Classes meet from 8 a.m. to 5 p.m. with open workshop hours from 7 p.m. to 9 p.m.
Materials and Tools
You should bring with you (shipping not advised) one standard ¾ bass (due to space and time constraints). Select a repair you'd like to work on, based on the topics in the course description. You should bring tools and materials needed to do that repair. As projects will vary, we hope to reach out to you for information on your project prior to the Workshop. This will help to ensure that you can complete or make good progress on your bass. For larger projects, we will either work out next steps for your own work or you might bring it back at a future Workshop.
Robert McIntosh is a native of Lynn, Massachusetts, and graduated Lynn English High School in 1969. He studied architecture at Rensselaer Polytechnic Institute in Troy, New York, class of 1973, where he earned a Bachelor of Science in the Building Sciences.
In 1977, He married Bliss White, who had built a house on her family’s farm in Cambridge, NY. They have two daughters, Annika and Helen. In 1993, when Annika was 14, she said she wished she could play the bass.
At the time Robert was a cabinetmaker. A friend, fiddler George Wilson, gave him a wrecked bass that was in his woodshed. His violinmaker friend, Geoffrey Ovington, offered his guidance, which carried Robert as far as setting the neck, for which he would need the advice of a bass expert. Geoffrey introduced him to John Feeney who was in town to play the Dvorak Quintet. John urged Robert to call Lou DiLeone, the master bass restorer who had worked on his own bass. This serendipitous introduction was a turning point in Robert's life. Lou DiLeone was the teacher that his 20 years as a cabinetmaker had prepared him for.

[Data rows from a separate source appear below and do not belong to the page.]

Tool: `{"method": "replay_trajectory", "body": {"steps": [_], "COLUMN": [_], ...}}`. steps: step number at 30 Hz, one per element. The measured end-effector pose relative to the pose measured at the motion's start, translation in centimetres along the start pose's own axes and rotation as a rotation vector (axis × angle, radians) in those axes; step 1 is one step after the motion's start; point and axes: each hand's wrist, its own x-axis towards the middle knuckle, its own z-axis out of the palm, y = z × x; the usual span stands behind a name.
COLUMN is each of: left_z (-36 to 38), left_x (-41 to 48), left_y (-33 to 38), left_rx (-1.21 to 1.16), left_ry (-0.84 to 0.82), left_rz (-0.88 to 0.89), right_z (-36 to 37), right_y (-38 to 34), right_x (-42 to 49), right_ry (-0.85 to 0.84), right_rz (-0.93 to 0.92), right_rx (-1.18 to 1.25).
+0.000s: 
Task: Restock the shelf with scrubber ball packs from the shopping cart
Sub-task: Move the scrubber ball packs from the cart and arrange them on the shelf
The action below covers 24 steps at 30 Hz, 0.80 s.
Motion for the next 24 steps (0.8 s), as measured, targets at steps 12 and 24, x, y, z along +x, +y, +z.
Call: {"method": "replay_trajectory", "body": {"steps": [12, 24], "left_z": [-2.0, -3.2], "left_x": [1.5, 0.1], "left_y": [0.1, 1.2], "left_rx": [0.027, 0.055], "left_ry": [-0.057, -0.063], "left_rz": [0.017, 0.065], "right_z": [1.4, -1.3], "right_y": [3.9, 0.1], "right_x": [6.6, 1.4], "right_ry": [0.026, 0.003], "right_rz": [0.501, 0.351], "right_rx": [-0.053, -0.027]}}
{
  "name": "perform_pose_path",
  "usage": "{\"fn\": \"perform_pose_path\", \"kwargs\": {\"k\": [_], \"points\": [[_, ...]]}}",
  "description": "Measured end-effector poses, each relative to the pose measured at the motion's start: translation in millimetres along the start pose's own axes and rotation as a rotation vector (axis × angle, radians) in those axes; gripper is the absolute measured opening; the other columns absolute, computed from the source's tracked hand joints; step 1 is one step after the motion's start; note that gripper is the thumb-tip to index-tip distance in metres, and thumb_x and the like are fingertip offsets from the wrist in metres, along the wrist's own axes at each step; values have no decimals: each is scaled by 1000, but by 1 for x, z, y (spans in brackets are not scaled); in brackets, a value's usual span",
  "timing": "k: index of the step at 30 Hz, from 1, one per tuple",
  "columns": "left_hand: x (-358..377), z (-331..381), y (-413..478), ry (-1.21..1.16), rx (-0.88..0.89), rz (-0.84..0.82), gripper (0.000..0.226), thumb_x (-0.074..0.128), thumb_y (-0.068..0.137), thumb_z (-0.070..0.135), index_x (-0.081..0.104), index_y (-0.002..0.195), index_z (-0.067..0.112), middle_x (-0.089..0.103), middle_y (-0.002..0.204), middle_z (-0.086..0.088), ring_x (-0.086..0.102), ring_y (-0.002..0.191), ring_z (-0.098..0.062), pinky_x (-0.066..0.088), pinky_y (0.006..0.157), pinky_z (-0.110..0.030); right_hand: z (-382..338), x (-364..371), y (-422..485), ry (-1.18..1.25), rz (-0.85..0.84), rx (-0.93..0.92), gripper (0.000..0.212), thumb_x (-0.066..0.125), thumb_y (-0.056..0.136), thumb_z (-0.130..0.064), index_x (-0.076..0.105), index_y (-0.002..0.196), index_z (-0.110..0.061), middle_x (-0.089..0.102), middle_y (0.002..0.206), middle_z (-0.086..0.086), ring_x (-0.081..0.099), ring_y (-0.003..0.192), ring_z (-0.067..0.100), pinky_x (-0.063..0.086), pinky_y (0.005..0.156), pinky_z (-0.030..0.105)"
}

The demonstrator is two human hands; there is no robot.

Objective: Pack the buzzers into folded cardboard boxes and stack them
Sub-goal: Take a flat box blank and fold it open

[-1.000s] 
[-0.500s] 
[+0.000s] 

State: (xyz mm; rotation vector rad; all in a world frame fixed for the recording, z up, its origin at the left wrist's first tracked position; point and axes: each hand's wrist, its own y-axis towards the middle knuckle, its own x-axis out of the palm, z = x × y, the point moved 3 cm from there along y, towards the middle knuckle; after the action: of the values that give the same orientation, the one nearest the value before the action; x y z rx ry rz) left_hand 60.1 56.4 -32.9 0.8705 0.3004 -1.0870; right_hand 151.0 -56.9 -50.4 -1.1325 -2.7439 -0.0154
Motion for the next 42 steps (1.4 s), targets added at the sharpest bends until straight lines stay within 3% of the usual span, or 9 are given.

For 25 years Robert's clients have included local high school students and the bass section of the Met. He just completed his 12th handmade bass. #9 received a Certificate of Merit for Tone at the 2015 ISB. #10 received a Silver Medal for Tone a the 2016 VSA. #11 received Honorable Mention Convention Favorite at the 2017 ISB.

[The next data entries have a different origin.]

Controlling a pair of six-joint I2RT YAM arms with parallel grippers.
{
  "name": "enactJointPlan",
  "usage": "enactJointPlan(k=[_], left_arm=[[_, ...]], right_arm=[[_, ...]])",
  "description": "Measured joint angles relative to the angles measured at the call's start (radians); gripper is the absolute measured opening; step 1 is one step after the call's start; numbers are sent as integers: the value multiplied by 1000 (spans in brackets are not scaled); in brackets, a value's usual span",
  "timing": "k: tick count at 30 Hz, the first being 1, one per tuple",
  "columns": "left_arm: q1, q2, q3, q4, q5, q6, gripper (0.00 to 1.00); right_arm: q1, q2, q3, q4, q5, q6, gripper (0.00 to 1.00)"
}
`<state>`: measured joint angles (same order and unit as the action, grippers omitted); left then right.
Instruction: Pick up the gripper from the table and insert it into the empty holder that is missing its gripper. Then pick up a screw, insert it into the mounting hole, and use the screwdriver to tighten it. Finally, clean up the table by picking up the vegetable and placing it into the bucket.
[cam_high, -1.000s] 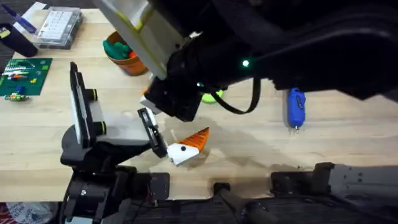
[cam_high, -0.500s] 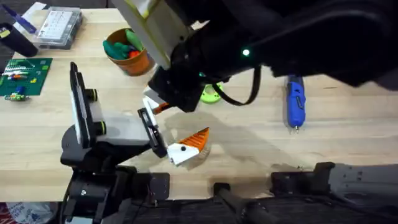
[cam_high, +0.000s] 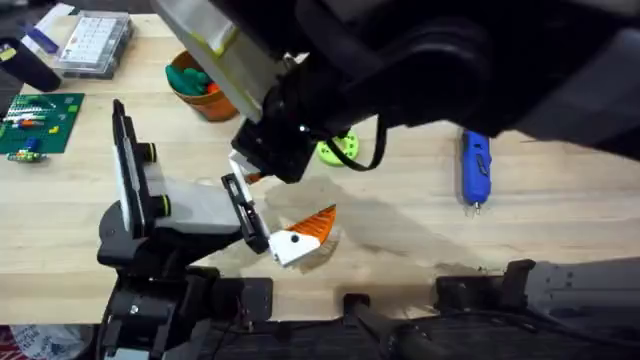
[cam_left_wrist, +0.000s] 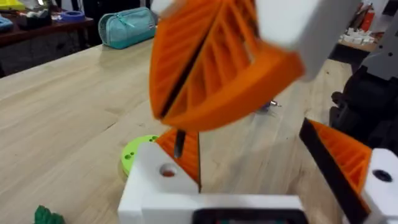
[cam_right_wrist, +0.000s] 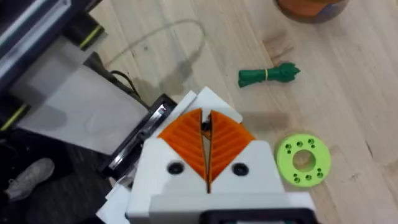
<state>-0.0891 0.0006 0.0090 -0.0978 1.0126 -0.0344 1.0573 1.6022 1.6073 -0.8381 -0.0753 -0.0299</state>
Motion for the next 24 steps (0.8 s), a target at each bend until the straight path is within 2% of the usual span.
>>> enactJointPlan(k=[7,24], left_arm=[[0,0,0,0,0,0,986],[0,0,0,0,0,0,986]], right_arm=[[0,40,0,-1,0,0,4],[0,41,0,0,0,0,4]])
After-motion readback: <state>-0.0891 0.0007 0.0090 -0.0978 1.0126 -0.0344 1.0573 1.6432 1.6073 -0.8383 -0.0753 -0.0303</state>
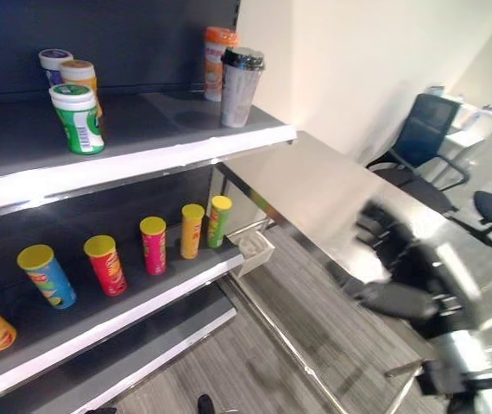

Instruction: Put the goods on the table back onto the shelves and tidy them up.

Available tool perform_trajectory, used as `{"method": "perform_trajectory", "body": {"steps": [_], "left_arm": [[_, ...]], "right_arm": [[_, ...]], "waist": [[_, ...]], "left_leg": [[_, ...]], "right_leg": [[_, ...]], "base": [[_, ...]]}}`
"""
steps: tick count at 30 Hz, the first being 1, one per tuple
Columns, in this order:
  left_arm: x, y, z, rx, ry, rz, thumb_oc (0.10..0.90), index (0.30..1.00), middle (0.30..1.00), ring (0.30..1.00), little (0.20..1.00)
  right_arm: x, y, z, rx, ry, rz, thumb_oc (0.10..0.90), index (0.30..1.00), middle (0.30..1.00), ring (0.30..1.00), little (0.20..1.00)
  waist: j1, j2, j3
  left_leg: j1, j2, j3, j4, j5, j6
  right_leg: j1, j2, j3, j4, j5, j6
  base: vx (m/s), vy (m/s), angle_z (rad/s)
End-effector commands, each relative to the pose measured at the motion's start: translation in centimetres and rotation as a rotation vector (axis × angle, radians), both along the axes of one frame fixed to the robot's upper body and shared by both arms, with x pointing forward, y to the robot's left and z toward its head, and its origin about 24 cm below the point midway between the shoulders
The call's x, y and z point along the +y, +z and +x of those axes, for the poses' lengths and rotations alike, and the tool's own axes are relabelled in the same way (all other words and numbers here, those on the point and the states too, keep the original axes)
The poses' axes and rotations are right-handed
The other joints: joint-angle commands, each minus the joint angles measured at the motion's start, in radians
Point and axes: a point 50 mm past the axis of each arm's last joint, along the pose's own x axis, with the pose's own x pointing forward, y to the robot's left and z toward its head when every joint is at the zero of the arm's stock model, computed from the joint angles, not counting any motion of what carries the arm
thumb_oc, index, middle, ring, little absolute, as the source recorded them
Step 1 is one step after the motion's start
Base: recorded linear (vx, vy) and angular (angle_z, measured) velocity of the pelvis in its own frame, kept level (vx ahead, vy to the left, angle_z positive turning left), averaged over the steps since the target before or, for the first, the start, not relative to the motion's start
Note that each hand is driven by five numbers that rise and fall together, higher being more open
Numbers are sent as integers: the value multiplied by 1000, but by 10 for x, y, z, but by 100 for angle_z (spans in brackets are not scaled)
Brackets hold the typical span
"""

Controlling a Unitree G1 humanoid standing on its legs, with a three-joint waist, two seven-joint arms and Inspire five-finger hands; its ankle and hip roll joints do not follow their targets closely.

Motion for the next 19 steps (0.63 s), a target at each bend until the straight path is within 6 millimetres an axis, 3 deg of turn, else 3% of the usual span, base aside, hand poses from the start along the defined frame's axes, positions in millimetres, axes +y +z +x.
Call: {"method": "perform_trajectory", "body": {"steps": [1, 4, 8, 11, 12, 13, 16, 17, 19], "left_arm": [[6, 14, 36, -141, -85, 16, 800, 900, 900, 900, 900], [1, 16, 42, -159, -149, 5, 800, 900, 900, 900, 900], [-7, 18, 49, -180, -217, -17, 800, 900, 900, 900, 900], [-10, 17, 48, -176, -222, -33, 800, 900, 900, 900, 900], [-11, 15, 48, -167, -213, -33, 800, 900, 900, 900, 900], [-11, 16, 49, -169, -214, -33, 800, 900, 900, 900, 900], [-14, 14, 58, -165, -190, -36, 800, 900, 900, 900, 900], [-10, 17, 68, -186, -159, -25, 800, 900, 900, 900, 900], [-9, 19, 71, -200, -149, -29, 800, 900, 900, 900, 900]], "right_arm": [[5, 27, 15, -205, 30, -1, 800, 900, 900, 900, 900], [15, -31, 8, 15, -12, 114, 800, 900, 900, 900, 900], [27, -126, -12, 364, -181, 261, 800, 900, 900, 900, 900], [38, -192, -33, 617, -380, 409, 800, 900, 900, 900, 900], [44, -230, -58, 800, -594, 498, 800, 900, 900, 900, 900], [44, -230, -57, 798, -593, 499, 800, 900, 900, 900, 900], [51, -264, -103, 1093, -945, 601, 800, 900, 900, 900, 900], [43, -267, -143, 1221, -1257, 668, 800, 900, 900, 900, 900], [43, -266, -151, 1230, -1322, 703, 800, 900, 900, 900, 900]], "waist": [[40, -62, 54], [58, -45, 71], [75, -20, 77], [83, -2, 80], [86, 11, 75], [87, 10, 78], [94, 39, 75], [95, 63, 73], [96, 69, 73]], "left_leg": [[99, -35, -74, 9, -147, 8], [90, -39, -97, 9, -143, 10], [88, -47, -119, 9, -139, 11], [94, -54, -130, 9, -139, 12], [97, -59, -138, 9, -141, 15], [98, -59, -138, 9, -141, 15], [108, -68, -151, 9, -151, 23], [121, -74, -160, 9, -164, 28], [126, -75, -163, 9, -168, 29]], "right_leg": [[-2, -18, -7, 36, 134, 38], [-3, -27, -22, 41, 130, 36], [0, -35, -29, 46, 123, 31], [1, -36, -30, 52, 117, 28], [3, -36, -30, 55, 115, 26], [3, -36, -30, 55, 115, 26], [10, -38, -33, 58, 105, 24], [21, -45, -35, 54, 95, 25], [27, -51, -39, 52, 95, 26]], "base": [[-19, -2, 23], [-20, 7, 30], [8, 18, 18], [23, 34, 6], [33, 30, 12], [39, 35, 16], [58, 55, 10], [77, 64, 10], [64, 32, 19]]}}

Keiran O'Hara is the owner and head luthier at O'Hara Fine Instruments, a shop just north of New York City specializing exclusively on Double Basses. Studying Music and Environmental Science at Florida State University, Keiran was drawn to work on instruments for the mix of art and science. While at Florida State, he took classes and independent studies in the Piano Technology Shop in the College of Music and then for four years taught a class in String Instrument Repair for Music Educators. Naturally, as a bassist he wanted to specialize in the instrument that felt at home with. This lead him to work in the shop of Arnold Schnitzer. In the Schnitzer shop, Keiran grew to take on the duties of repairs, assembly and set up of the New Standard Basses, chromatic extension, and restorations. After eight years, Mr. Schnitzer retired and Keiran hung out his own shingle in 2017 to serve the greater bass community.